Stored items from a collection
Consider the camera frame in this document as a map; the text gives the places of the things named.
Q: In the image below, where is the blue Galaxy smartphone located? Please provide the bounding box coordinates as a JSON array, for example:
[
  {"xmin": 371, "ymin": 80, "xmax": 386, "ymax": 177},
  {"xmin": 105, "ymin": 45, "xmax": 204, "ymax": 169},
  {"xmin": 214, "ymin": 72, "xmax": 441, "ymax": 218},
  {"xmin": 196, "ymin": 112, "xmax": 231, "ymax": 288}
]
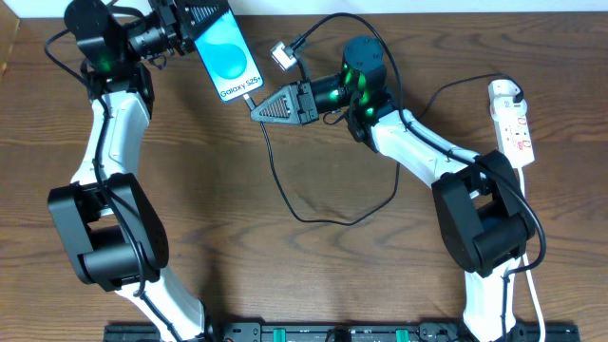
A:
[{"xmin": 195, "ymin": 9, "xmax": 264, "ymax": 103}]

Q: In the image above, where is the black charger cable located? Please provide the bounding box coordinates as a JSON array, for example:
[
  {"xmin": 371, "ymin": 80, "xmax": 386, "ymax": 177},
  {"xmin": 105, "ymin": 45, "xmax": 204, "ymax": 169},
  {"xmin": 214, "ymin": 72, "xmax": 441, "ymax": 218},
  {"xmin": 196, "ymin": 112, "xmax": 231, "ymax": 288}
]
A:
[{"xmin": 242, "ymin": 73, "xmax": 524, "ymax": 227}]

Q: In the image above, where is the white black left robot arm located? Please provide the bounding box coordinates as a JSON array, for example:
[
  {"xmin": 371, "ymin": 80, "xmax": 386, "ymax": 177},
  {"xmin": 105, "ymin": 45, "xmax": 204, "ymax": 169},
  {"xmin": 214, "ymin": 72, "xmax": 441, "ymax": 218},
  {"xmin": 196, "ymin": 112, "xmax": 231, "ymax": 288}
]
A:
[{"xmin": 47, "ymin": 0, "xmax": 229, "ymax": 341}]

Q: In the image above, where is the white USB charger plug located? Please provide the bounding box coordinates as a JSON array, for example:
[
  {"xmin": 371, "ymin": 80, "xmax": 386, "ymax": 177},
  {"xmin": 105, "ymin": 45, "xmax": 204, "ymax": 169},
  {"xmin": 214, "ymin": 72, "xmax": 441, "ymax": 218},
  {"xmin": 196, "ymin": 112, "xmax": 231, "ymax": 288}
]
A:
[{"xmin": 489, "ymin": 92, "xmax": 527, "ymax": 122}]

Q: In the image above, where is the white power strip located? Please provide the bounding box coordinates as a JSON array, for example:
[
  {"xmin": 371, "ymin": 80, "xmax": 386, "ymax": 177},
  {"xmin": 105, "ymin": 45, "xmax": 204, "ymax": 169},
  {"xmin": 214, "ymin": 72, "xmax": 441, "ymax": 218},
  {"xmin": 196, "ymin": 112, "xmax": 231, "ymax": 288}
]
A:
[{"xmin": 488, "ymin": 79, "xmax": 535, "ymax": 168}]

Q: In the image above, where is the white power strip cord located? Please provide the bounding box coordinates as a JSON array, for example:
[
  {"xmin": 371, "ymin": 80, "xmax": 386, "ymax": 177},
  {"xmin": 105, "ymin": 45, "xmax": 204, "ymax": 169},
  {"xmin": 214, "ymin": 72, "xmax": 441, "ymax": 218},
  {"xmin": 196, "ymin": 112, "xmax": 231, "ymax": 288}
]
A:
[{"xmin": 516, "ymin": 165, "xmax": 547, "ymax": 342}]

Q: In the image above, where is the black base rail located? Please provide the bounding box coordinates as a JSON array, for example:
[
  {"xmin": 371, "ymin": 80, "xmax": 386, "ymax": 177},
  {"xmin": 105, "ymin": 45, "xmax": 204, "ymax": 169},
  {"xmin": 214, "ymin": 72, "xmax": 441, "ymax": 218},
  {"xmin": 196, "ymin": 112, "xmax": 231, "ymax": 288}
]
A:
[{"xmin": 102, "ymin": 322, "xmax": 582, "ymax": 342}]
* * *
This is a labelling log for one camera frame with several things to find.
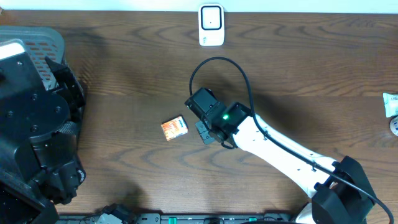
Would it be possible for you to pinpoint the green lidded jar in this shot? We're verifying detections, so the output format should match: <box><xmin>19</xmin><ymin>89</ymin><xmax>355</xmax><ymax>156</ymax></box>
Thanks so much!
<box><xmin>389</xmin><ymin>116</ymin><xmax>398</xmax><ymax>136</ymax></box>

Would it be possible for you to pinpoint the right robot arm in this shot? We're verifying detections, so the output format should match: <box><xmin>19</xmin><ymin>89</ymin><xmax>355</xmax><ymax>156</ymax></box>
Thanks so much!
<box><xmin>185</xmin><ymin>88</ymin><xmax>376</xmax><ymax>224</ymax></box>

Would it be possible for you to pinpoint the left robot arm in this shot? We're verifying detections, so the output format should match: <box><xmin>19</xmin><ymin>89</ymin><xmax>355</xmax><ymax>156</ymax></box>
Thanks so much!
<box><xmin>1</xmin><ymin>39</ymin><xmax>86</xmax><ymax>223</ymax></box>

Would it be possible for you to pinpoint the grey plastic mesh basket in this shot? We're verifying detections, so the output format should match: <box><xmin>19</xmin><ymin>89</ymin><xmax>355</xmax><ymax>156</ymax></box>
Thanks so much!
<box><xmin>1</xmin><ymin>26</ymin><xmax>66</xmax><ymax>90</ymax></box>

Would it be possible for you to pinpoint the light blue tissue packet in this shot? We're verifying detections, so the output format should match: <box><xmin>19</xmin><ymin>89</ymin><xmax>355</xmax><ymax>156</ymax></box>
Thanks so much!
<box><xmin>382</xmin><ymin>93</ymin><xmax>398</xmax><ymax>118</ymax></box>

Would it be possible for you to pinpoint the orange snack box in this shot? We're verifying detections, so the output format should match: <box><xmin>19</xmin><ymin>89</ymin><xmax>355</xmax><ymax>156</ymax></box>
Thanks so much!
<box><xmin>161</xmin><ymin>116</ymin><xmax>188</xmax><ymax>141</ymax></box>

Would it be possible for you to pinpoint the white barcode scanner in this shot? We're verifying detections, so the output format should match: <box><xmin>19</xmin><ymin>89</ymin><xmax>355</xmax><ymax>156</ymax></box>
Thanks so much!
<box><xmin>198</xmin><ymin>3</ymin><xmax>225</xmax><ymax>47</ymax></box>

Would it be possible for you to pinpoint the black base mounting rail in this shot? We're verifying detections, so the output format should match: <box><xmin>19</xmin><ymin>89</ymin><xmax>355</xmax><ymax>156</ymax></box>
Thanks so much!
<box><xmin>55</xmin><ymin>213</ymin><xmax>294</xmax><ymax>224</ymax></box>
...
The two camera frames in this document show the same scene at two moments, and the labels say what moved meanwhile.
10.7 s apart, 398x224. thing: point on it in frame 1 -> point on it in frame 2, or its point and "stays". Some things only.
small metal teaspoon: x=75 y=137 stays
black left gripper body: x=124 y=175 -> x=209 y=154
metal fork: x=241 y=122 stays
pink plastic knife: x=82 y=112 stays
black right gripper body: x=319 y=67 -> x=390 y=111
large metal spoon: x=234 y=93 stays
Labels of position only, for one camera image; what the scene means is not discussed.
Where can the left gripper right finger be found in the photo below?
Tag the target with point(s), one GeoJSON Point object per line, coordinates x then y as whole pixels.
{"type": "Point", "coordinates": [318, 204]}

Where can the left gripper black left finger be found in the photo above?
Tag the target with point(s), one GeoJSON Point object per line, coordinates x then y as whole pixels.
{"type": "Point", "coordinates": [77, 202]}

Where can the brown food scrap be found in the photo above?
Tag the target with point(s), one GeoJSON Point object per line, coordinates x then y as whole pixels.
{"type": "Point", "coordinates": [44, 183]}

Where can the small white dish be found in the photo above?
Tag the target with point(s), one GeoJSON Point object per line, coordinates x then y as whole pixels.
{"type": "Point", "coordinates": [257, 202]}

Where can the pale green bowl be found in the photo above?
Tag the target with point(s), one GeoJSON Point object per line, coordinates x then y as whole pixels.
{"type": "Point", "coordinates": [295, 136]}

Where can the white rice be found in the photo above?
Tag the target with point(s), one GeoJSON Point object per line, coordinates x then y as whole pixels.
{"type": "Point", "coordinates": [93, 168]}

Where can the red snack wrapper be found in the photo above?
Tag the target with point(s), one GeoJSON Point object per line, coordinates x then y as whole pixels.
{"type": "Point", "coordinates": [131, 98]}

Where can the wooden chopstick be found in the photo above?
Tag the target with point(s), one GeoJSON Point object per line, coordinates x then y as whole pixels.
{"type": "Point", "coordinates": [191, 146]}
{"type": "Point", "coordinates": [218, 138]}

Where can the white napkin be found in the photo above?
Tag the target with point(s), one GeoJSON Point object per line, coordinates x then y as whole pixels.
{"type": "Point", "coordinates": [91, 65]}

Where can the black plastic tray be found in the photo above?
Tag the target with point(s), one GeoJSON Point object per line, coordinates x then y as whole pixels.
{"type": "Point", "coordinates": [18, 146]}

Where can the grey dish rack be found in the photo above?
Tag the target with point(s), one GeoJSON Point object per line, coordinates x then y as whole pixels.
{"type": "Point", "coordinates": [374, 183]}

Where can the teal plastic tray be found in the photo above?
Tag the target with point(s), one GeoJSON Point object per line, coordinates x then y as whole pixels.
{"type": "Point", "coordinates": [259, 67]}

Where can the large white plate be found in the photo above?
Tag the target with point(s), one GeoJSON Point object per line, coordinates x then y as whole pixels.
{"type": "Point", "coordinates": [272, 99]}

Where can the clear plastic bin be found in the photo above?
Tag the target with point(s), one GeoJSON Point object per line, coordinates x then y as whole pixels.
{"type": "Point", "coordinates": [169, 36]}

*Your goal*.
After identifying the lines above that contain "things", copy each one.

*Result of this task*.
Consider the camera frame in this document as a map; the text gives the places of the things named.
This is a labelling log for one camera frame with several things to find.
10.7 s apart, 398x224. thing: point on it in frame 1 -> point on it in frame 2, or its point and "stays". Some things only.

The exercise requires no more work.